- Task -
Retype all the records with nothing changed.

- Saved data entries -
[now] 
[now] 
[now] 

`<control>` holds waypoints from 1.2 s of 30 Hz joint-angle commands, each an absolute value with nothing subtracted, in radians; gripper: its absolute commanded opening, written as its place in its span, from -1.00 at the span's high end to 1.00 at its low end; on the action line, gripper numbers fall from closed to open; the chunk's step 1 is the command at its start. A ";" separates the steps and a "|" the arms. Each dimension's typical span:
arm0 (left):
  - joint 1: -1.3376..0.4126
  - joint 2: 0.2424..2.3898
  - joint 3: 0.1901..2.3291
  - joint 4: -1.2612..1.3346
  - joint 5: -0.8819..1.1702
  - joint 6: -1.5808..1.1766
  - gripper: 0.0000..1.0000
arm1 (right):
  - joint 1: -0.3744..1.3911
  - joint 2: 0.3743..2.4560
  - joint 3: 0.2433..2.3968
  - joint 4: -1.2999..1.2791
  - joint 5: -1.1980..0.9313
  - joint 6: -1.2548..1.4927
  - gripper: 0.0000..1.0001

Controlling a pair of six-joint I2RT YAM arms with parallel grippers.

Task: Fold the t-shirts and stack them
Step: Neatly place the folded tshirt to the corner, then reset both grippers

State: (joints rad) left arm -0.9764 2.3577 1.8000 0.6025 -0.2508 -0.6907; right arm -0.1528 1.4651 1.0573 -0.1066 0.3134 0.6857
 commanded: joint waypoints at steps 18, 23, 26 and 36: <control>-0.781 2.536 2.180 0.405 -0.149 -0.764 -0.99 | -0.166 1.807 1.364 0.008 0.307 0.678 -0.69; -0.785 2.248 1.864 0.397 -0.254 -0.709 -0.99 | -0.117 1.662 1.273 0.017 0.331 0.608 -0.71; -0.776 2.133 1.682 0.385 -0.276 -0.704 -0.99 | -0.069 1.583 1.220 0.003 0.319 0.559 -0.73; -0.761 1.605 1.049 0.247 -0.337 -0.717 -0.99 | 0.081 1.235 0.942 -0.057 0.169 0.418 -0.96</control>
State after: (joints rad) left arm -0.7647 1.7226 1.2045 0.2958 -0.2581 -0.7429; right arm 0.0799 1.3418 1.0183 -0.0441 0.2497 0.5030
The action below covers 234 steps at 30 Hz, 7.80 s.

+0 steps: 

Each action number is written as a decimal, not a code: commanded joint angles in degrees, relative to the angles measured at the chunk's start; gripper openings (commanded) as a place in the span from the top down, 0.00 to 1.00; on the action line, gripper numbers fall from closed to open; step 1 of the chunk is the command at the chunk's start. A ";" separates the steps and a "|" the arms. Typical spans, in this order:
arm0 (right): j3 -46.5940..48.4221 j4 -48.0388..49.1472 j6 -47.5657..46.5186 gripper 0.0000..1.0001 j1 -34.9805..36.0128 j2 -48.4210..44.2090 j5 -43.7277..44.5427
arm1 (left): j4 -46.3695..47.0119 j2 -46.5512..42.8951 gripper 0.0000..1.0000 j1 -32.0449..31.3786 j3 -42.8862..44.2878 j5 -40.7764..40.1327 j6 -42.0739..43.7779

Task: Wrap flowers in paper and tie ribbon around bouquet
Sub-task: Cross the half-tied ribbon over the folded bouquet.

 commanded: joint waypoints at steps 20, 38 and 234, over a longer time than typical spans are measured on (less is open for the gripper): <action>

- Solution to this exercise -
[now] 
[now] 
[now] 

`<control>` holds waypoints from 1.2 s of 30 Hz joint-angle commands, each an absolute value with nothing subtracted, in radians; gripper: its absolute commanded opening, written as its place in its span, from -1.00 at the span's high end to 1.00 at its low end; on the action line, gripper numbers fall from closed to open; the chunk's step 1 is the command at its start. A ";" separates the steps and a "|" the arms. Each dimension's typical span:
arm0 (left):
  - joint 1: -1.3376..0.4126
  - joint 2: 0.2424..2.3898
  - joint 3: 0.1901..2.3291
  - joint 4: -1.2612..1.3346
  - joint 5: -0.8819..1.1702
  - joint 6: -1.5808..1.1766
  - gripper: 0.0000..1.0000
arm1 (right):
  - joint 1: -0.3744..1.3911
  - joint 2: 0.3743..2.4560
  - joint 3: 0.2433..2.3968
  - joint 4: -1.2999..1.2791
  - joint 5: -1.1980..0.9313
  - joint 6: -1.2548..1.4927
  - gripper: 0.0000..1.0001

Controlling a pair of six-joint I2RT YAM arms with parallel grippers.

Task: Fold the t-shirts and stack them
Step: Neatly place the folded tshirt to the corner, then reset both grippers

State: (joints rad) left arm -0.9764 2.3577 1.8000 0.6025 -0.2508 -0.6907; right arm -0.1528 1.4651 1.0573 -0.1066 0.3134 0.6857
 commanded: joint waypoints at steps 18, 23, 26 and 36: <control>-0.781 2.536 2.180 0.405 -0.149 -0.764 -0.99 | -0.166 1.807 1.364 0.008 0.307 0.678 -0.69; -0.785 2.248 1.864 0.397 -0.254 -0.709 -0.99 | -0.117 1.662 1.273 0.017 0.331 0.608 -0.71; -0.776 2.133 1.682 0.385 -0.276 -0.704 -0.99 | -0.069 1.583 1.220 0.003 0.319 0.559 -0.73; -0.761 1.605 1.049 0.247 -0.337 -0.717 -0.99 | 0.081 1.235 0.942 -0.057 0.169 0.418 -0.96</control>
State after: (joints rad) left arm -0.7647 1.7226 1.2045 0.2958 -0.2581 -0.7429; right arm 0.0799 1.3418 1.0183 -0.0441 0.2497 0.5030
The action below covers 234 steps at 30 Hz, 7.80 s.

+0 steps: 

Each action number is written as a decimal, not a code: commanded joint angles in degrees, relative to the angles measured at the chunk's start; gripper openings (commanded) as a place in the span from the top down, 0.00 to 1.00; on the action line, gripper numbers fall from closed to open; step 1 of the chunk is the command at the chunk's start. A ";" separates the steps and a "|" the arms. Typical spans, in this order:
arm0 (right): j3 -46.5940..48.4221 j4 -48.0388..49.1472 j6 -47.5657..46.5186 gripper 0.0000..1.0001 j1 -34.9805..36.0128 j2 -48.4210..44.2090 j5 -43.7277..44.5427
arm1 (left): j4 -46.3695..47.0119 j2 -46.5512..42.8951 gripper 0.0000..1.0000 j1 -32.0449..31.3786 j3 -42.8862..44.2878 j5 -40.7764..40.1327 j6 -42.0739..43.7779

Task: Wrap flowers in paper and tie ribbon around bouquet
Sub-task: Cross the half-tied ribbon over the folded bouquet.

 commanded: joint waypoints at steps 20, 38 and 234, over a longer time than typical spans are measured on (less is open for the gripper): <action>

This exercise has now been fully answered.